-------- Material provided --------

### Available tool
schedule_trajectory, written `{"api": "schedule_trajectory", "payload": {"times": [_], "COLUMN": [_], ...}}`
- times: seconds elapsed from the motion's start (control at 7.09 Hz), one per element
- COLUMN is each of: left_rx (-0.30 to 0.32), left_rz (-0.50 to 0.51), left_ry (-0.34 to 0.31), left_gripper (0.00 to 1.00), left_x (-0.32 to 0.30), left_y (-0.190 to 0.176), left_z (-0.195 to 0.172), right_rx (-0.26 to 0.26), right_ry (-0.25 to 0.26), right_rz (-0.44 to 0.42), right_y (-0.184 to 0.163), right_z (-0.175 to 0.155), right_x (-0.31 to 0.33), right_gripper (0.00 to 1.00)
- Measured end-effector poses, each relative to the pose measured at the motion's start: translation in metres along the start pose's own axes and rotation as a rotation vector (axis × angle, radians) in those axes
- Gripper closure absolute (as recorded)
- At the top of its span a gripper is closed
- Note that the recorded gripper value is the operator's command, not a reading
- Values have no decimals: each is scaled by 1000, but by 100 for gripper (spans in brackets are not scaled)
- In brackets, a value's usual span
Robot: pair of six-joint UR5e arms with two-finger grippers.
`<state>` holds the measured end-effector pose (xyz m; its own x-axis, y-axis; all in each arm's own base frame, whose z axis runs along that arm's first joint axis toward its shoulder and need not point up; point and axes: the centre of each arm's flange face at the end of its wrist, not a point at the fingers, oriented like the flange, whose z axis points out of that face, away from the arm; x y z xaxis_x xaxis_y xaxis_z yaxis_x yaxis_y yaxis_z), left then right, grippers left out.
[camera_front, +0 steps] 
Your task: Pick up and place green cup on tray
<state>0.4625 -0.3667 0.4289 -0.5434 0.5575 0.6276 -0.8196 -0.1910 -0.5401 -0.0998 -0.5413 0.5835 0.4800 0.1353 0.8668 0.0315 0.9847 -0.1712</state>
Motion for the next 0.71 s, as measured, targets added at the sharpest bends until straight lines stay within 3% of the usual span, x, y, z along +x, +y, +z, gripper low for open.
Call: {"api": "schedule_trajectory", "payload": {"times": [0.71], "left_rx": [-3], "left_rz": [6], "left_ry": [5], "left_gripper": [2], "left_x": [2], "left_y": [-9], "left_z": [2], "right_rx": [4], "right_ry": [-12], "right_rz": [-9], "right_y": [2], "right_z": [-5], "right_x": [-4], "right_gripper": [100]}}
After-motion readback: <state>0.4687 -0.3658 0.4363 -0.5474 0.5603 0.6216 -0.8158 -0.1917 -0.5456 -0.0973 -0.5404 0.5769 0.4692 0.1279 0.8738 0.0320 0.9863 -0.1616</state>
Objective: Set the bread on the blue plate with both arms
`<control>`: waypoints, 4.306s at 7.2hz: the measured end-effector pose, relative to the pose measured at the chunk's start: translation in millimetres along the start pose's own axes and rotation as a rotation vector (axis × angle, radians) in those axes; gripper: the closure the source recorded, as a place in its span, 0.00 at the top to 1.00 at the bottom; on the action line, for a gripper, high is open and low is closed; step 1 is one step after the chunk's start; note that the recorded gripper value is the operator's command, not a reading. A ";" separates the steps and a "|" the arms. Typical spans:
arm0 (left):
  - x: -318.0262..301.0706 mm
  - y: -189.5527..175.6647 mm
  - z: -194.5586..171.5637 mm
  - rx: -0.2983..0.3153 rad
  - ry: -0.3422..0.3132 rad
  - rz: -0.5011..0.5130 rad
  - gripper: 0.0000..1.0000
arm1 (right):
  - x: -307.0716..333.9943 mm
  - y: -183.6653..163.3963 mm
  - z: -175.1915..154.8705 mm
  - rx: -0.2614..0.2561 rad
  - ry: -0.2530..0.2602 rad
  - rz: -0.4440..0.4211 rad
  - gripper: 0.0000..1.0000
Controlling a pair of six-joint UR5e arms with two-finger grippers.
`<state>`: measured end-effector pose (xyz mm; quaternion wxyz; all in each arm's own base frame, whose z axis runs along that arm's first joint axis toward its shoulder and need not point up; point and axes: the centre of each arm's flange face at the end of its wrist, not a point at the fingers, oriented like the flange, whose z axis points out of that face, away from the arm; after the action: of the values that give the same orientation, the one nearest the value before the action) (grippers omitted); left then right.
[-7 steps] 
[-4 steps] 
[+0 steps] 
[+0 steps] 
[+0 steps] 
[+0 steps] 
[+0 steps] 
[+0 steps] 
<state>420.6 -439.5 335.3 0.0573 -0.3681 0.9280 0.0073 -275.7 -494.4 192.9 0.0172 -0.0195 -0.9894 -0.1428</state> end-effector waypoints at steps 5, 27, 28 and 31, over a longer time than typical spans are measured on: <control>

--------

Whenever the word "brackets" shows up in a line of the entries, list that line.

- Values have no decimals: each is scaled by 1000, but by 100 for gripper (spans in brackets are not scaled)
- In brackets, a value's usual span

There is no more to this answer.